Zeno Power, a startup that’s headquartered in Seattle as well as Washington, D.C., today announced the completion of a $50 million funding round to boost the development of nuclear batteries for maritime and space applications.

The Series B round was led by Hanaco Ventures, with participation from Seraphim, Balerion Space Ventures, JAWS, Vanderbilt University, RiverPark Ventures, Stage 1 Ventures, 7i Capital, Beyond Earth Ventures and others. The fresh funding follows a $20 million Series A round in 2022 and brings total investment to $70 million.

Zeno got its start at Vanderbilt in 2018 with the goal of creating new types of radioisotope power systems.

Radioisotope thermoelectric generators, or RTGs, have been around for decades — for example, for space missions ranging from the Apollo moonshots to the years-long treks of Mars rovers. Those power systems depended on plutonium-238, but Zeno is pioneering lightweight systems that use strontium-90 instead.

Strontium-90 is produced as a byproduct in nuclear fission reactors and could serve as an abundant fuel for power-generating systems. In 2023, Zeno worked with Pacific Northwest National Laboratory to demonstrate a strontium-based heat source. The company is also looking at americium-241 as a potential fuel source for nuclear batteries.

Since its founding, Zeno has secured more than $60 million in contracts from the U.S. Department of Defense and NASA to provide radioisotope power systems for applications where traditional power sources fall short — for example, to provide long-lasting energy for seabed infrastructure, satellites and lunar landers.

“With great power competition rising, the ocean floor, Arctic and lunar surface are becoming the front lines of global security and economic progress – but they remain energy deserts,” Zeno co-founder and CEO Tyler Bernstein said in a news release. “With this round of funding, we’re on track to demonstrate full-scale systems in 2026 and deliver the first commercially built nuclear batteries to power frontier environments by 2027.”

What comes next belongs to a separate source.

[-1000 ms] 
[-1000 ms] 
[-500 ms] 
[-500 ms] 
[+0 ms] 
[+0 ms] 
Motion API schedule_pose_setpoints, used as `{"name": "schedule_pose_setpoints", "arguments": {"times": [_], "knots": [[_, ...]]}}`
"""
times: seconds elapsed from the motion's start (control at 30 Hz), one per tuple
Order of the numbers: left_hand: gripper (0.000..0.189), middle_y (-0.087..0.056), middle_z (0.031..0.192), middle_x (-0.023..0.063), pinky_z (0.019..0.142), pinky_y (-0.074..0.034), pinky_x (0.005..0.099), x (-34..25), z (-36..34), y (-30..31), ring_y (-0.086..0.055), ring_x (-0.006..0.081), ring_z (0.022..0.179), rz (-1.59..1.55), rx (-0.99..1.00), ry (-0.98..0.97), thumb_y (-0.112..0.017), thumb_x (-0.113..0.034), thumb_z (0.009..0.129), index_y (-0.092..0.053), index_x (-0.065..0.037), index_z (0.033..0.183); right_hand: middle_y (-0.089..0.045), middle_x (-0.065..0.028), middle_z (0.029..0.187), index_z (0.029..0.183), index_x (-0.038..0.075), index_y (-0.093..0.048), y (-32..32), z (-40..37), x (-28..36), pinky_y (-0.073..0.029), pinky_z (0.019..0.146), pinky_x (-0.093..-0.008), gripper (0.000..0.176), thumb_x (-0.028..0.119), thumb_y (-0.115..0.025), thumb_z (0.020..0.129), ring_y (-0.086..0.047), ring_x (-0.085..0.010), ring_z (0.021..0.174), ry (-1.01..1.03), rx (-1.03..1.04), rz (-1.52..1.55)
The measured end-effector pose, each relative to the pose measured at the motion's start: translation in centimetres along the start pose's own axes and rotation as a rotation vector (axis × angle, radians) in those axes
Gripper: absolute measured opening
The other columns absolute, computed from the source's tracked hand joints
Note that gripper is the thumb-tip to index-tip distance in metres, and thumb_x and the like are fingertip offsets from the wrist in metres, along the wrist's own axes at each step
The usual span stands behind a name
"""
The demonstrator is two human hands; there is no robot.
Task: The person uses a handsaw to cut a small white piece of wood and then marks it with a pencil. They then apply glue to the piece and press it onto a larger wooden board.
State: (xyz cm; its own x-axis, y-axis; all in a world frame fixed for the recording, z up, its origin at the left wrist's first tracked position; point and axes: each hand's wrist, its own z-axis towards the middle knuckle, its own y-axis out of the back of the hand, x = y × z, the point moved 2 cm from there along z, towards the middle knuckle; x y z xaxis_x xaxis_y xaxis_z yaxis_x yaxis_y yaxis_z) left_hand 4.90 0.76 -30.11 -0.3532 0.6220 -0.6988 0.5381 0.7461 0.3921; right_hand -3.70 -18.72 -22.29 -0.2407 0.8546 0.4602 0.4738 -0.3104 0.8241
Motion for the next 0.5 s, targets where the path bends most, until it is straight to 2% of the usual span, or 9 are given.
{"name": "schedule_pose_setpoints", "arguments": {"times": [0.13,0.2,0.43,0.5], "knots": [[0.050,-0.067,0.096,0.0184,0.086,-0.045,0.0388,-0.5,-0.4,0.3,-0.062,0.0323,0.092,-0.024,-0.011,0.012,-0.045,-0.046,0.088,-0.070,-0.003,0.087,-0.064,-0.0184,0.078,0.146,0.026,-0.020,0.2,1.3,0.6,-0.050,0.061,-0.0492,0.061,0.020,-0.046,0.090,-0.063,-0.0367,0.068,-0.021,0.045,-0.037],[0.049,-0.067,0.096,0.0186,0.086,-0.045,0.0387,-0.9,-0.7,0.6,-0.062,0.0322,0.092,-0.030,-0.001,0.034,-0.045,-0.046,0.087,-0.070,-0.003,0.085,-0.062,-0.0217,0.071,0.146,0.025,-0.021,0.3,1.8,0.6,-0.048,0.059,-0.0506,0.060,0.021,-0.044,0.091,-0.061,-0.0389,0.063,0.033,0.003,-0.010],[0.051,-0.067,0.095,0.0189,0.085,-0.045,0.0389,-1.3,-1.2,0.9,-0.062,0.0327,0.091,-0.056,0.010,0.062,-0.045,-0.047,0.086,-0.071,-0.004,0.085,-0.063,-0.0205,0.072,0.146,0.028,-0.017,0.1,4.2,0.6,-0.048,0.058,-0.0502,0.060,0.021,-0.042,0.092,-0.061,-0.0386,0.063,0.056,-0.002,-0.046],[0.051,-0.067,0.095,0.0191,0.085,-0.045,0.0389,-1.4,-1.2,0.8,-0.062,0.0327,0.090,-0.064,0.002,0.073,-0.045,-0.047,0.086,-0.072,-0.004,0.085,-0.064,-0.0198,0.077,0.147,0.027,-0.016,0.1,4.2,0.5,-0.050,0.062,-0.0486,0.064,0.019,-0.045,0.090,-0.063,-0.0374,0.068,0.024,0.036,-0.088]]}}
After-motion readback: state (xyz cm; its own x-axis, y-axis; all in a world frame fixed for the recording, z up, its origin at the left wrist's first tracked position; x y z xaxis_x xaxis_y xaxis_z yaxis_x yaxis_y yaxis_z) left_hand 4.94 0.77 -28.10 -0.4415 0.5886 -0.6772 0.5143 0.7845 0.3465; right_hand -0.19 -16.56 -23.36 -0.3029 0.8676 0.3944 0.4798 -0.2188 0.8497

An artist’s conception shows Zeno’s radioisotope power system on the seafloor. (Zeno Power Illustration)
An artist’s conception shows Zeno’s radioisotope power system on the seafloor. (Zeno Power Illustration)

Last month, Zeno announced an agreement with iSpace-U.S. for the joint development of technologies that enable lunar missions to survive the harsh lunar night. The companies are targeting a demonstration mission by as early as 2027.

Zeno says it has more than 65 team members and aims to boost that number to more than 100 by the end of the year. Jonathan Segal, a co-founder who serves as Zeno’s chief operating officer, told GeekWire in an email that about 45 of those team members are currently working full time in the Seattle area. He expects the Seattle-area contingent to rise to roughly 60 employees by year’s end.

Also today, Zeno announced that retired Navy Adm. John M. Richardson has joined the company’s board of directors. Richardson served as the director of the Naval Nuclear Propulsion Program from 2012 to 2015, and as chief of naval operations from 2015 until his retirement from the Navy in 2019. In addition to his role at Zeno, Richardson is a member of Boeing’s board of directors.

In today’s news release, Richardson said he was “proud to join Zeno Power at a strategic moment for nuclear innovation.”

“Zeno’s nuclear batteries provide safe, reliable and long-lasting power from the seabed to space, where traditional energy sources can’t reach,” he said. “Competition is on in these newly contested domains, and Zeno will help power us forward to stay ahead.”